Python get the HTML content
Table of contents:
- Get html content using
urllib
- Get html content using
requests
- Get a text file using requests
- Get a binary file using requests
- Get any file using wget
- HTTP response codes
Get html content using urllib
You will probable ignore to use urllib
to get HTTP content from the web page, since there is newer module called requests
for that. However, if you need to use urllib, here is the tip:
Example:
import urllib.request
url = "https://programming-review.com"
r = urllib.request.urlopen(url)
b = r.read()
print(b)
Output:
b'<!DOCTYPE html>\n<html lang="en">\n<head>\n<meta charset="utf-8"> ... '
urllib, urllib2 and urllib3 story:
urllib2is not present anymore, it has been split to urllib.request and urllib.error. urllib you may forget, since there is newer urllib3, part of the requests. In other words, just use requests.

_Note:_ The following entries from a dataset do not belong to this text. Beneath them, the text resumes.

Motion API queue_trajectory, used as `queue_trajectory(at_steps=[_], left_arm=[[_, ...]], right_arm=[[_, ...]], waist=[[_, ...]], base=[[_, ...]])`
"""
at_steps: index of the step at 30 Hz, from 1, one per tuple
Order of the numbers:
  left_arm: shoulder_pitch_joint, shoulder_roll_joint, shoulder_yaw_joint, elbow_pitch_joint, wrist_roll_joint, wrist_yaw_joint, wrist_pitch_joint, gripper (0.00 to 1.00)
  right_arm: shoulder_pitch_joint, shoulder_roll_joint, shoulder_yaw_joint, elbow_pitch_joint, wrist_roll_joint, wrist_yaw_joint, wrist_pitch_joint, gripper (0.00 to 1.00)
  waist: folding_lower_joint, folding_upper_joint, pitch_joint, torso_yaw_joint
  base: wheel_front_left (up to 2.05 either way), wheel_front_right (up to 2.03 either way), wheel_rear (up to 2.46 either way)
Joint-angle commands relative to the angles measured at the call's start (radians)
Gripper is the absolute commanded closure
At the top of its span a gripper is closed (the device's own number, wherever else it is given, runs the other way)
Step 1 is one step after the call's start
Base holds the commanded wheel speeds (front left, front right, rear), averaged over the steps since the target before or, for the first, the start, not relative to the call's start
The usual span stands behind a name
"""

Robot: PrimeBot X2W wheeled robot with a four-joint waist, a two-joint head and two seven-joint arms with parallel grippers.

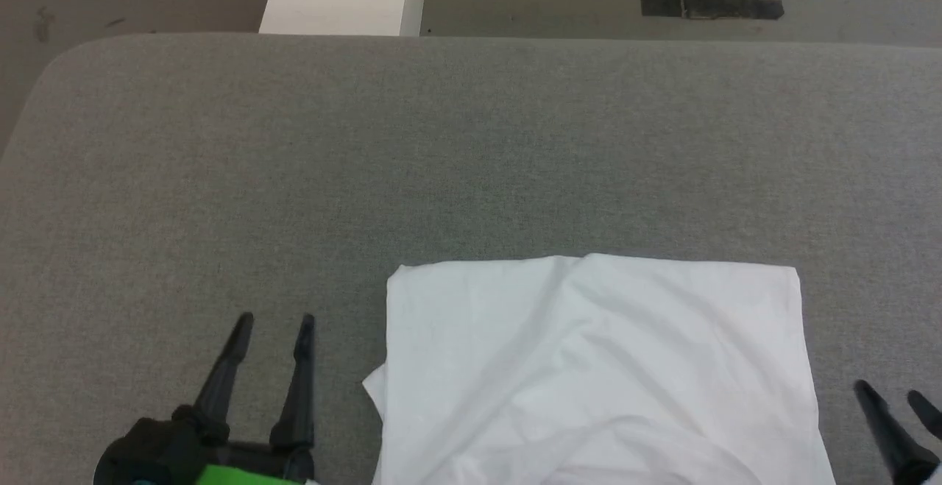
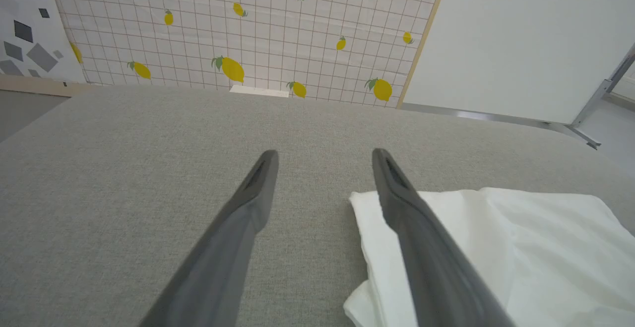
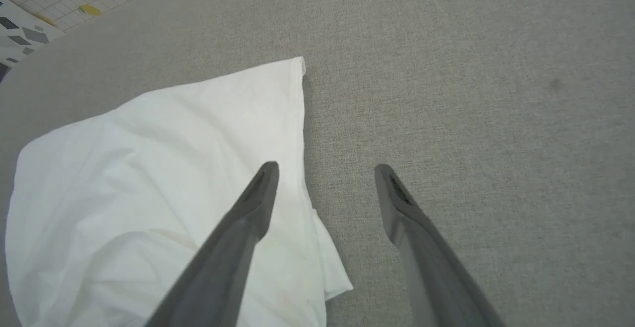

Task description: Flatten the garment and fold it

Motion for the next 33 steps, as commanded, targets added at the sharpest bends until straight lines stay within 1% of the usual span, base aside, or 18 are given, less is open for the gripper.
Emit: queue_trajectory(at_steps=[1,4,7,11,17,18,19,20,21,25,26,29,32,33], left_arm=[[-0.027,-0.025,0.008,-0.005,0.039,0.025,-0.011,0.00],[-0.052,-0.077,0.013,0.000,0.083,0.051,-0.018,0.00],[-0.074,-0.116,0.005,0.018,0.129,0.052,-0.020,0.00],[-0.088,-0.144,0.009,0.033,0.161,0.034,-0.021,0.00],[-0.084,-0.162,0.044,0.042,0.180,0.004,-0.021,0.00],[-0.083,-0.164,0.048,0.043,0.182,-0.001,-0.021,0.00],[-0.081,-0.167,0.053,0.046,0.184,-0.006,-0.021,0.00],[-0.080,-0.170,0.056,0.047,0.185,-0.010,-0.021,0.00],[-0.078,-0.174,0.060,0.050,0.186,-0.015,-0.021,0.00],[-0.073,-0.189,0.069,0.064,0.187,-0.035,-0.021,0.00],[-0.065,-0.195,0.075,0.076,0.189,-0.047,-0.021,0.00],[-0.057,-0.198,0.083,0.083,0.189,-0.056,-0.021,0.00],[-0.051,-0.199,0.086,0.091,0.187,-0.070,-0.021,0.00],[-0.048,-0.201,0.088,0.095,0.187,-0.074,-0.021,0.00]], right_arm=[[-0.031,0.006,0.020,0.018,-0.014,-0.002,-0.008,0.00],[-0.059,0.004,0.052,0.063,-0.030,-0.002,-0.006,0.00],[-0.081,-0.005,0.073,0.121,-0.043,-0.002,-0.003,0.00],[-0.098,-0.025,0.091,0.184,-0.049,-0.002,-0.006,0.00],[-0.111,-0.047,0.145,0.264,-0.019,-0.002,0.015,0.00],[-0.112,-0.051,0.154,0.273,-0.014,-0.002,0.024,0.24],[-0.112,-0.054,0.162,0.284,-0.010,-0.002,0.036,0.55],[-0.113,-0.056,0.170,0.292,-0.008,-0.002,0.045,0.93],[-0.115,-0.057,0.177,0.302,-0.004,-0.002,0.051,1.00],[-0.141,-0.047,0.183,0.333,-0.001,-0.002,0.043,1.00],[-0.169,-0.034,0.163,0.348,-0.005,-0.002,0.012,1.00],[-0.190,-0.032,0.117,0.355,-0.018,-0.002,-0.012,1.00],[-0.205,-0.040,0.037,0.362,-0.028,-0.002,-0.028,1.00],[-0.207,-0.050,-0.010,0.361,-0.036,-0.002,-0.030,1.00]], waist=[[0.0001,0.0000,0.016,0.006],[0.0001,0.0000,0.033,0.016],[0.0001,0.0000,0.049,0.032],[0.0001,0.0000,0.063,0.048],[0.0001,0.0000,0.071,0.065],[0.0001,0.0000,0.071,0.067],[0.0001,0.0000,0.069,0.068],[0.0001,0.0000,0.068,0.069],[0.0001,0.0000,0.066,0.070],[0.0001,0.0000,0.051,0.067],[0.0001,0.0000,0.036,0.060],[0.0001,0.0000,0.022,0.050],[0.0001,0.0000,0.012,0.042],[0.0001,0.0000,0.007,0.036]], base=[[0.00,0.00,0.00],[0.00,0.00,0.00],[0.00,0.00,0.00],[0.00,0.00,0.00],[0.00,0.00,0.00],[0.00,0.00,0.00],[0.00,0.00,0.00],[0.00,0.00,0.00],[0.00,0.00,0.00],[0.00,0.00,0.00],[0.00,0.00,0.00],[0.00,0.00,0.00],[0.00,0.00,0.00],[0.00,0.00,0.00]])
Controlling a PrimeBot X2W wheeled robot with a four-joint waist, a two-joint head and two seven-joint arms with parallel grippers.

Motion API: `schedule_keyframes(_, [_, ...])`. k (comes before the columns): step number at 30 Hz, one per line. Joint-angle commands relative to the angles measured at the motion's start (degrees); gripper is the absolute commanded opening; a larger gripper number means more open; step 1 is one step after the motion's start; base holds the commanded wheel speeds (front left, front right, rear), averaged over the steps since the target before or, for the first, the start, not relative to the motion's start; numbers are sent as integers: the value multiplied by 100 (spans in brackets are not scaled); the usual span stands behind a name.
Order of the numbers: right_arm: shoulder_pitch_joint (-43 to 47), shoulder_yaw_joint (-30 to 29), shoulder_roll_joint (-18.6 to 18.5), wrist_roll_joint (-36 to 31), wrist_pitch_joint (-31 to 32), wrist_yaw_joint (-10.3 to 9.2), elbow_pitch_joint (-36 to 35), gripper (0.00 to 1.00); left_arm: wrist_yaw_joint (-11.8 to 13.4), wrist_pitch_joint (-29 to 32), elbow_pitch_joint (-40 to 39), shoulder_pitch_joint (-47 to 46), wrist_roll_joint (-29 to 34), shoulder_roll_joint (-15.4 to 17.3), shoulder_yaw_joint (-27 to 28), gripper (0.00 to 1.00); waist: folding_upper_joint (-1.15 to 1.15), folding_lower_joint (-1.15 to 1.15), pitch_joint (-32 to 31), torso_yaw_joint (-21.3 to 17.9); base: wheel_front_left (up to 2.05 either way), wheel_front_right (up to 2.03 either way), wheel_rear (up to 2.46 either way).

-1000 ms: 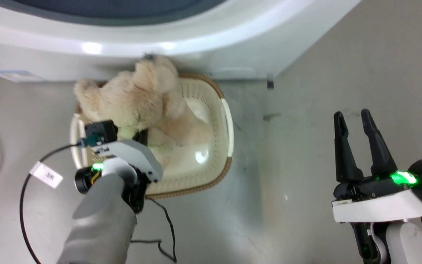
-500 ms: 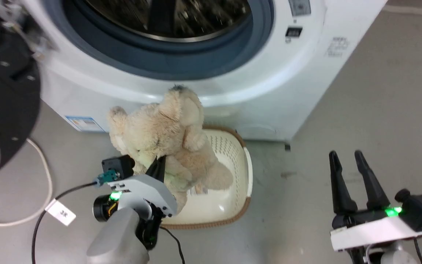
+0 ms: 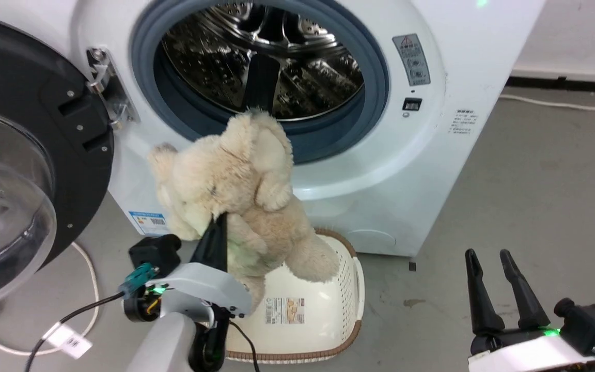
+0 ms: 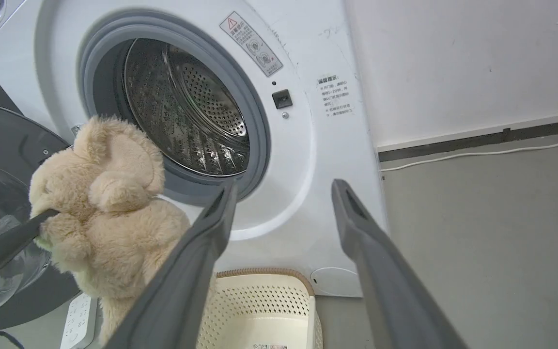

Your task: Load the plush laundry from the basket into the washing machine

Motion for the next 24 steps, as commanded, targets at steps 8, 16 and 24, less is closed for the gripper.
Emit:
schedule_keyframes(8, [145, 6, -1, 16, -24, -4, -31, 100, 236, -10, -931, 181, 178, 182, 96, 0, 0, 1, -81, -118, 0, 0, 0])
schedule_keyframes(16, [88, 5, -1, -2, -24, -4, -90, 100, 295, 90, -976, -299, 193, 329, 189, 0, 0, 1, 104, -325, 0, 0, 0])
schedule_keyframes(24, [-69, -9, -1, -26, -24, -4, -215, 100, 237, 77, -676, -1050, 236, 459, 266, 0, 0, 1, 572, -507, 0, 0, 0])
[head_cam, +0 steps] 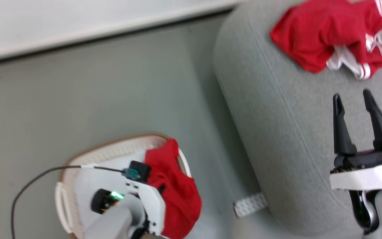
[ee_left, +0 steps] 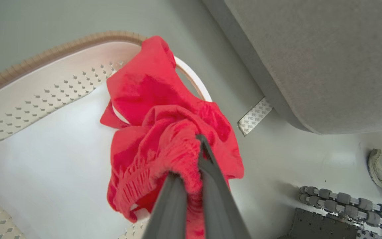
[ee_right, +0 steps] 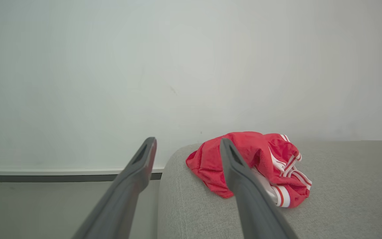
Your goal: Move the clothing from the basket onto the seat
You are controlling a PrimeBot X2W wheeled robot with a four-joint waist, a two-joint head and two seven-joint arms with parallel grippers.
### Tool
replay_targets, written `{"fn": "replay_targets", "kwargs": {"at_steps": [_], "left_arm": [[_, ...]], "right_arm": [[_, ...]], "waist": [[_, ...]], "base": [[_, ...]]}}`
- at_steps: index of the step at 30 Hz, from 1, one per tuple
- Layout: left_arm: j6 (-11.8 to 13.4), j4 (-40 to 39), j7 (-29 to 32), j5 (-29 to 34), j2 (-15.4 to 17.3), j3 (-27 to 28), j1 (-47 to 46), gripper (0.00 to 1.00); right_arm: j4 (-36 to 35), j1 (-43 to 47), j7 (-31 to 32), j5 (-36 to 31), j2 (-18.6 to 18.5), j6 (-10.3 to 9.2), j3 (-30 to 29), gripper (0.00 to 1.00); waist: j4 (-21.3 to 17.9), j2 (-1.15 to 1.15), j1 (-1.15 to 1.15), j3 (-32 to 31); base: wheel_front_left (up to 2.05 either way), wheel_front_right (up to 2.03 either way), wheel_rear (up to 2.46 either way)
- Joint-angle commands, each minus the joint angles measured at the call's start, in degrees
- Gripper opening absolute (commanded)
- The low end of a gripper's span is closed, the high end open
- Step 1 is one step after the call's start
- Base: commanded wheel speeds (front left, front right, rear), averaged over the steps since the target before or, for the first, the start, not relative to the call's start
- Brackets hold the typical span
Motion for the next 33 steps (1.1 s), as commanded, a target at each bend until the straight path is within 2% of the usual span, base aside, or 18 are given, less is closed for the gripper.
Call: {"fn": "replay_targets", "kwargs": {"at_steps": [1,8,13,20,33], "left_arm": [[0.1,-0.8,-0.9,-1.0,-0.5,-0.7,1.2,0.0],[0.1,-7.5,-8.3,-5.5,0.3,-6.2,3.6,0.0],[0.1,-11.1,-12.0,-7.4,1.2,-7.5,3.5,0.0],[0.6,-16.7,-14.2,-6.2,2.3,-5.9,1.7,0.0],[5.9,-30.8,-14.1,-4.0,6.7,0.0,-2.1,0.0]], "right_arm": [[0.4,1.1,-0.2,-0.3,-0.6,-0.13,0.1,1.0],[1.5,4.3,-0.2,0.1,-3.0,-0.13,0.2,1.0],[1.9,6.6,-0.2,0.5,-4.0,-0.13,0.0,1.0],[2.0,9.2,-0.2,1.0,-3.9,-0.13,0.8,1.0],[3.4,11.5,-0.2,2.3,-1.2,-0.13,6.8,1.0]], "waist": [[3.5,0.0,0.01,-5.1],[7.0,0.0,0.01,-12.5],[9.3,0.0,0.01,-16.2],[12.0,0.0,0.01,-19.7],[13.8,0.0,0.01,-22.9]], "base": [[0.0,0.0,0.0],[0.0,0.0,0.0],[0.0,0.0,0.0],[0.0,0.0,0.0],[0.0,0.0,0.0]]}}
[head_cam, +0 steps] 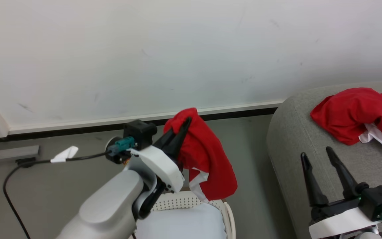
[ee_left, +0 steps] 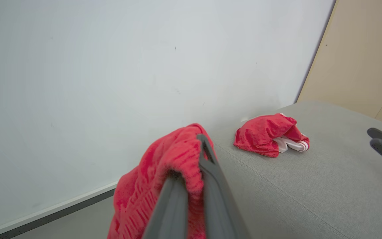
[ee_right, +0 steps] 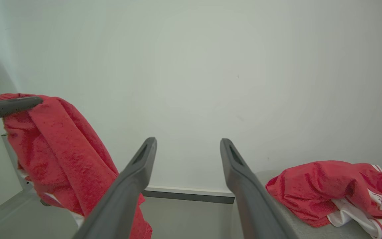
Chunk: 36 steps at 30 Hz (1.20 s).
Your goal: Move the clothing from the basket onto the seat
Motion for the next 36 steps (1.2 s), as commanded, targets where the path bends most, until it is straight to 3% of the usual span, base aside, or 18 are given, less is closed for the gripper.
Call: {"fn": "replay_targets", "kwargs": {"at_steps": [1,22,30,36], "left_arm": [[0.4,-1.2,0.3,0.4,0.6,0.5,-1.0,0.0],[3.6,-8.1,1.5,-0.7,2.2,2.0,-2.3,0.0],[3.4,-8.8,1.2,-0.3,0.5,0.5,-1.6,0.0],[2.7,-8.5,1.2,-0.4,-1.7,-1.0,-1.4,0.0]], "right_arm": [[0.4,0.8,-0.2,0.5,0.2,-0.13,0.6,1.0],[3.1,0.3,-0.1,1.9,0.7,-0.13,10.2,1.0],[6.1,-1.6,-0.1,2.2,0.7,-0.13,17.3,1.0],[13.3,-5.4,-0.1,2.8,1.7,-0.13,21.5,1.0]], "waist": [[0.3,0.0,0.01,-0.2],[2.3,0.0,0.01,-1.0],[4.3,0.0,0.01,-0.3],[7.3,0.0,0.01,-0.1]], "base": [[0.0,0.0,0.0],[0.0,0.0,0.0],[0.0,0.0,0.0],[0.0,0.0,0.0]]}}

Get html content using requests
First you need to install requests from the command line:
pip install requests
Then you chan check:
pip show requests
Output:
Summary: Python HTTP for Humans.
Requires: urllib3, chardet, certifi, idna
These are requests module requirements, telling you it uses latest urllib3.
package | description |
---|---|
urllib3 | HTTP library with thread-safe connection pooling, file post, and more. |
chardet | Universal encoding detector for Python 3. |
certfify | Package for providing Mozilla’s CA Bundle. |
idna | Internationalized Domain Names in Applications (IDNA) |
Example:
import requests
url = "https://programming-review.com"
try:
r = requests.get(url) # requests.models.Response
d = ['apparent_encoding', 'close', 'connection', 'content', 'cookies', 'elapsed', 'encoding',
'headers', 'history', 'is_permanent_redirect', 'is_redirect', 'iter_content', 'iter_lines',
'json', 'links', 'next', 'ok', 'raise_for_status', 'raw', 'reason', 'request', 'status_code',
'text', 'url']
for p in d:
print('['+p+']')
print(getattr(r, p))
print("---")
except:
print("Error with the request")
Output:
[apparent_encoding]
Windows-1252
---
[close]
<bound method Response.close of <Response [200]>>
---
[connection]
<requests.adapters.HTTPAdapter object at 0x0000013AC844D888>
---
[content]
b'<!DOCTYPE html>\n<html lang="en">...</html>\n'
---
[cookies]
<RequestsCookieJar[<Cookie __cfduid=d97d6be96c548c62b6e006d99fa31933f1580069304 for .programming-review.com/>]>
---
[elapsed]
0:00:00.166215
---
[encoding]
utf-8
---
[headers]
{'Date': 'Sun, 26 Jan 2020 20:08:24 GMT', 'Content-Type': 'text/html; charset=utf-8', 'Transfer-Encoding': 'chunked', 'Connection': 'keep-alive', ... , 'Content-Encoding': 'gzip'}
---
[history]
[]
---
[is_permanent_redirect]
False
---
[is_redirect]
False
---
[iter_content]
<bound method Response.iter_content of <Response [200]>>
---
[iter_lines]
<bound method Response.iter_lines of <Response [200]>>
---
[json]
<bound method Response.json of <Response [200]>>
---
[links]
{}
---
[next]
None
---
[ok]
True
---
[raise_for_status]
<bound method Response.raise_for_status of <Response [200]>>
---
[raw]
<urllib3.response.HTTPResponse object at 0x0000013AC845CDC8>
---
[reason]
OK
---
[request]
<PreparedRequest [GET]>
---
[status_code]
200
---
[text]
<!DOCTYPE html>
<html lang="en">
<head>
...
</html>
---
[url]
https://programming-review.com/
---
We usually need requests.models.Response r.text
property.
r.content.decode() is equivalent to r.text
To finalize this would be the code to get the content from the web page using requests.
import requests
url = "https://programming-review.com"
try:
r = requests.get(url) # requests.models.Response
print(r.text) # print(r.content) if you need bytes
except:
print("Error with the request")
Get a text file using requests
Here is how to download a file using requests.
Example:
import pandas as pd
import io
import requests
url="https://programming-review.com/wp-content/uploads/cities.csv"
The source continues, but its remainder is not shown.